東洋医学的に、ぎっくり腰(急性の腰痛)は肝の異常が最も多いと言われています。肝は筋肉をコントロールしており、筋肉に栄養(血)が十分にない場合、急な腰痛を引き起こすことがあります。治療は肝の異常を改善することを一番の目的として行い、腰の反応部位にはりまたはお灸を施します。

変形性膝関節症

5.変形性膝関節症(膝OA)

(1)変形性膝関節症とは?

長年の膝の使いすぎ(over use)や老化などさまざまな要因によって膝の軟骨が減り、膝を曲げた時に痛みが出る疾患です。特に中高年の肥満女性がなりやすいといわれています。

(2)症状

初期の頃は動作の開始時(特に立ち上がる時や歩き始めなど)に痛みが出ます。

特に膝の内側に痛みが出ることが多いようです。(特にO脚の人)

だんだんひどくなってくると、正座などの完全屈曲位姿勢ができなくなります。

(3)病院での治療

基本は保存療法です。

体重減量、前太もも(大腿四頭筋)の筋力強化、膝装具や足底板などによる治療が挙げられます。

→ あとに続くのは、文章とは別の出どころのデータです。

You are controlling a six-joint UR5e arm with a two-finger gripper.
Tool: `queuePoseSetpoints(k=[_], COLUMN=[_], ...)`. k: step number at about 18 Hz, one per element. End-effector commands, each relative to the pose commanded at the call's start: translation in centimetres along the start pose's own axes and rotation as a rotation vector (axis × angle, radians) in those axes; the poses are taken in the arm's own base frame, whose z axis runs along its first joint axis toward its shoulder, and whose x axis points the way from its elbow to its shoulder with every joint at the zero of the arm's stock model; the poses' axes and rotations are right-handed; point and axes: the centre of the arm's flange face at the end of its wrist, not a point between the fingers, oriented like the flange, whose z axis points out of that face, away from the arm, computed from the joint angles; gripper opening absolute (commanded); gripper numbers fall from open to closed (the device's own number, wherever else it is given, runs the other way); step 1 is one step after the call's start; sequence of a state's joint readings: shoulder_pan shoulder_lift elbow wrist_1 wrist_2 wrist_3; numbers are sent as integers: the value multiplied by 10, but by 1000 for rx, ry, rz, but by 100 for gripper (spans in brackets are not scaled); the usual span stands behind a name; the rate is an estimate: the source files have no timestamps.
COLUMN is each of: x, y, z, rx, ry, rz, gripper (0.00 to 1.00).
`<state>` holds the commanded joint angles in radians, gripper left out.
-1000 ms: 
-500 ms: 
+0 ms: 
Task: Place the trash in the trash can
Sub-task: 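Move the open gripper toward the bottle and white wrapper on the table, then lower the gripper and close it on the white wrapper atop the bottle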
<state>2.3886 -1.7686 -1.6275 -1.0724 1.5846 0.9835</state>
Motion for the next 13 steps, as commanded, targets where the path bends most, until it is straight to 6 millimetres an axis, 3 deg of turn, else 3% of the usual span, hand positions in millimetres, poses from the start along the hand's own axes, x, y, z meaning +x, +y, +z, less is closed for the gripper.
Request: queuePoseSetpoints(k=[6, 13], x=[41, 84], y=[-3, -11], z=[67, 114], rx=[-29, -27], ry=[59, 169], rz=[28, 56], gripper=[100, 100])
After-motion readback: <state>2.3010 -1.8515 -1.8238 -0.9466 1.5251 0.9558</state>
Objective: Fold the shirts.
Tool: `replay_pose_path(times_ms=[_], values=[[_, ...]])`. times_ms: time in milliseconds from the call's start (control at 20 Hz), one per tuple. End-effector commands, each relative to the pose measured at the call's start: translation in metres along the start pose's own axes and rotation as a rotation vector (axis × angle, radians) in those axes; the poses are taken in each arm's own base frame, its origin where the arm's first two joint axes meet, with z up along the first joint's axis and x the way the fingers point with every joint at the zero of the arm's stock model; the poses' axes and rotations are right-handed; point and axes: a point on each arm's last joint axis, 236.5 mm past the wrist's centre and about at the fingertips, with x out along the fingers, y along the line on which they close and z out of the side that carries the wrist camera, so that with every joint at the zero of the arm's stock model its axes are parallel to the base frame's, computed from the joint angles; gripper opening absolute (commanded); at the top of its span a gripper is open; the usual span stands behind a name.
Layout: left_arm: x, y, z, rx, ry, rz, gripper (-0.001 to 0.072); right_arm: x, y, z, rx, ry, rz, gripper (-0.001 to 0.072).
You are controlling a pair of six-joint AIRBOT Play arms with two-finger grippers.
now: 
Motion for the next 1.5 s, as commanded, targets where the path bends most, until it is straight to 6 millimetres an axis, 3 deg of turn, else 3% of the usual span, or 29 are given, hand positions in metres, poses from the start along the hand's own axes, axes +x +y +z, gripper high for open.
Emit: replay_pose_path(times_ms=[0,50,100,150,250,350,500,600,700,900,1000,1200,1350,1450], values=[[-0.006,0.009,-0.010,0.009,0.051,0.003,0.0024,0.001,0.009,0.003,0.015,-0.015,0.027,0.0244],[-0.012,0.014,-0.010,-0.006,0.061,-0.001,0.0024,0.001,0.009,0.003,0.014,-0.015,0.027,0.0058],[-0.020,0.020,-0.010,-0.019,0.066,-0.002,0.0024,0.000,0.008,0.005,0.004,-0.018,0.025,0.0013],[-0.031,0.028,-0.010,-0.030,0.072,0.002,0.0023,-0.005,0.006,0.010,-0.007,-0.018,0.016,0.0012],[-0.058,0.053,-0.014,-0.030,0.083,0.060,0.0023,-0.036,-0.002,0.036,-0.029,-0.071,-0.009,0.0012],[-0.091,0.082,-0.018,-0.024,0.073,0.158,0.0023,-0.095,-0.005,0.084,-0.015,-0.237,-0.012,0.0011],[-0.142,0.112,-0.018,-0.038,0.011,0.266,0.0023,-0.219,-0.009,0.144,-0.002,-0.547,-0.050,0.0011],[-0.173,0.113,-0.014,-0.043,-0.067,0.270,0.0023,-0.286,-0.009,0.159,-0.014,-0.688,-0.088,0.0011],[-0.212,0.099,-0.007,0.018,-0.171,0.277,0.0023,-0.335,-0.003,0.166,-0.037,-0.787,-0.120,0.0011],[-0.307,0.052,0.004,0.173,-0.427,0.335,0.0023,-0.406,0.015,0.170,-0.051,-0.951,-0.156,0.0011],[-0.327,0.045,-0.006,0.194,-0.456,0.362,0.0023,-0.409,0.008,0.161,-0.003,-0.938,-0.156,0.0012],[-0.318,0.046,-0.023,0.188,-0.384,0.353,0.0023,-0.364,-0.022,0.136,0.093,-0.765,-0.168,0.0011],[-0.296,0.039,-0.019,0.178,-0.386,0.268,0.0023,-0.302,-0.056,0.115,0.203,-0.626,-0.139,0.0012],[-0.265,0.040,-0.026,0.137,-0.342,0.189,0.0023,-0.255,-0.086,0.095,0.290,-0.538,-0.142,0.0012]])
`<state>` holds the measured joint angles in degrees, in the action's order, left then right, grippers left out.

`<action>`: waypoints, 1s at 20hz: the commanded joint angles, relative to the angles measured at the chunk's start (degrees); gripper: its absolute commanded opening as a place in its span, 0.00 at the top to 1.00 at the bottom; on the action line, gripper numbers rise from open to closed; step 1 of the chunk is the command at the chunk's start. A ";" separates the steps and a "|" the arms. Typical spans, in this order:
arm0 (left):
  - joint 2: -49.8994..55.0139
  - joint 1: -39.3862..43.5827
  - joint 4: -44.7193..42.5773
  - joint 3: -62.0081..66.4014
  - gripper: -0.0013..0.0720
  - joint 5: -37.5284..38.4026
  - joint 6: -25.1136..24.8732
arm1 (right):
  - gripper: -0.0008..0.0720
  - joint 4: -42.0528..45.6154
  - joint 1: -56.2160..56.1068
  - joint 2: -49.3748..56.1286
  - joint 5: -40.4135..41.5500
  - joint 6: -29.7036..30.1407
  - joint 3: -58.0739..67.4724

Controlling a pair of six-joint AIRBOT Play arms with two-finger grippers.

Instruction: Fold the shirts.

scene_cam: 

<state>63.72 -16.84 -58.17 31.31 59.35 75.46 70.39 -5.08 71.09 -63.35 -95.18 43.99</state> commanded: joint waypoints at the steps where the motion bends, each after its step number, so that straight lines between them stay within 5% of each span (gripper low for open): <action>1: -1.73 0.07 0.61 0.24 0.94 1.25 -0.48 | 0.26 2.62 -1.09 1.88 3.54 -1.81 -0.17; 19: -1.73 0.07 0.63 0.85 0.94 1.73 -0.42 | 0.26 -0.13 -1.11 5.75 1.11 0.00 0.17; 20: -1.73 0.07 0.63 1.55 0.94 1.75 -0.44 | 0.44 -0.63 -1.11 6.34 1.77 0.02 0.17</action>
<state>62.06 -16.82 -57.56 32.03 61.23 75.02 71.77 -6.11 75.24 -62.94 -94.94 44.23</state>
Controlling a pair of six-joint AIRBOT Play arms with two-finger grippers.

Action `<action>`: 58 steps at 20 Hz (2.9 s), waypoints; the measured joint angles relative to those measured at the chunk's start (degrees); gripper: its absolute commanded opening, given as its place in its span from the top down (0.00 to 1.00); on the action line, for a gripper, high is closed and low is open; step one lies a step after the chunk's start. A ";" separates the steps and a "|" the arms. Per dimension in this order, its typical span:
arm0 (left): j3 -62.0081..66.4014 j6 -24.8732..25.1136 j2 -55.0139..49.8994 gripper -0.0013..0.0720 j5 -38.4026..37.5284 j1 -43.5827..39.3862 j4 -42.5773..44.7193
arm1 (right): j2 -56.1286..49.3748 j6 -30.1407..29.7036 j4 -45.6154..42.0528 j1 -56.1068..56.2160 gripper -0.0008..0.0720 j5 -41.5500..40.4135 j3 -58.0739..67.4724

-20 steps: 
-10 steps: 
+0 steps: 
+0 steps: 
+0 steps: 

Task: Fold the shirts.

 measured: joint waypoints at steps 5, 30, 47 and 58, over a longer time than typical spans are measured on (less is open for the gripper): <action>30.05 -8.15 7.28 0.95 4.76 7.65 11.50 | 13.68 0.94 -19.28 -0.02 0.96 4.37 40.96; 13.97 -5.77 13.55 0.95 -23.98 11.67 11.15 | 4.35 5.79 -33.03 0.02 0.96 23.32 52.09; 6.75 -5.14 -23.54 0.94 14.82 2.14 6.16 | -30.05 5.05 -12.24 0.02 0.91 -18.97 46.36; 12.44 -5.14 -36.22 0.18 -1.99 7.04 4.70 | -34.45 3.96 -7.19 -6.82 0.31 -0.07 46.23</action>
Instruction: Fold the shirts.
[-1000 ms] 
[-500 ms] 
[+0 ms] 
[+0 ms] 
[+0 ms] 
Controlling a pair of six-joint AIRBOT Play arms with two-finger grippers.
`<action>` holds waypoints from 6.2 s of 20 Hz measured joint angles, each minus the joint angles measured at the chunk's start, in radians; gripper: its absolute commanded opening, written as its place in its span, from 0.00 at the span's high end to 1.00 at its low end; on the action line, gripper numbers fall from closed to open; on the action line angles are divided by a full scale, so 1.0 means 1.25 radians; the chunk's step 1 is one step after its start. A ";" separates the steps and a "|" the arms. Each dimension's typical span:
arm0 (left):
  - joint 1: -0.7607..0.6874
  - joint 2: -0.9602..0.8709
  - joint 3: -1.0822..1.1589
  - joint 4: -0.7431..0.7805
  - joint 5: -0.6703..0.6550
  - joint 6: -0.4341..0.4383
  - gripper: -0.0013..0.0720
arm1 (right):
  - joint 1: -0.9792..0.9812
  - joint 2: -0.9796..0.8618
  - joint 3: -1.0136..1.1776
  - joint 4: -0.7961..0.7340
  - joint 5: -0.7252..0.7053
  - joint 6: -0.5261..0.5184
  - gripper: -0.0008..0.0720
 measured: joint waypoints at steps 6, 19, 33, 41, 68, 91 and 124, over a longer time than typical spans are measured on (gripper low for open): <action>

対症療法として消炎鎮痛剤の投与や、高分子ヒアルロン酸・ステロイド薬などの関節内注射も症状によっては行われます。痛みが取れずに水が溜まって腫れている場合(水腫)などには手術療法が考慮されます。術式は主に関節鏡視下のデブリドマンや高位脛骨骨切り術が行われます。また、高齢者には人工関節置換術が行われる場合もあります。

(4)鍼灸による治療

①西洋医学的治療

鍼灸治療には鎮痛効果があるため痛みを取り除くことはできますが、膝の姿勢矯正や太ももの筋力

強化などを併用して行うことにより、再発を防いだり痛みをさらに減らすことができます。

当院長はスポーツ現場での外傷・障害リハビリにも対応できる資格(日本体育協会公認アスレティックトレーナー)を保持しているため、鍼灸治療に加えてご家庭でできるリハビリ体操などの指導も合わせて行います。

②東洋医学的治療

膝関節の治療は、膝のみの治療では症状を取り除くことは難しく、体全体状態を把握して全体治療を行うことが重要です。膝関節痛の東洋医学的な原因は様々ですが、胃腸からくるもの、肝の異常からくるもの、腎の異常からくるものなどが代表的な原因として挙げられます。

(a)胃腸からくる膝痛

これは東洋医学的には「脾」の働きが弱ることによって体内に余分な水分が溜まっていき、そのいらない水分が湿となって関節にたまることで関節が腫脹して痛みを引き起こす病態です。

この余分な水分を取り除き、脾の働きを改善することによって膝の痛みが引いていきます。

(b)肝の異常からくる膝痛

「肝」は血を作ったり貯蔵したりする働きがあり、その働きが弱くなることで血不足が起こり、関節がうずくことがあります。ふくらはぎが夜中につったり、イライラすることが多いのがこのタイプです。

(c)腎の異常からくる膝痛

中年以後(特に肥満体型)に多いのがこのタイプである。肥満やふくらはぎのむくみが合併している場合が多い。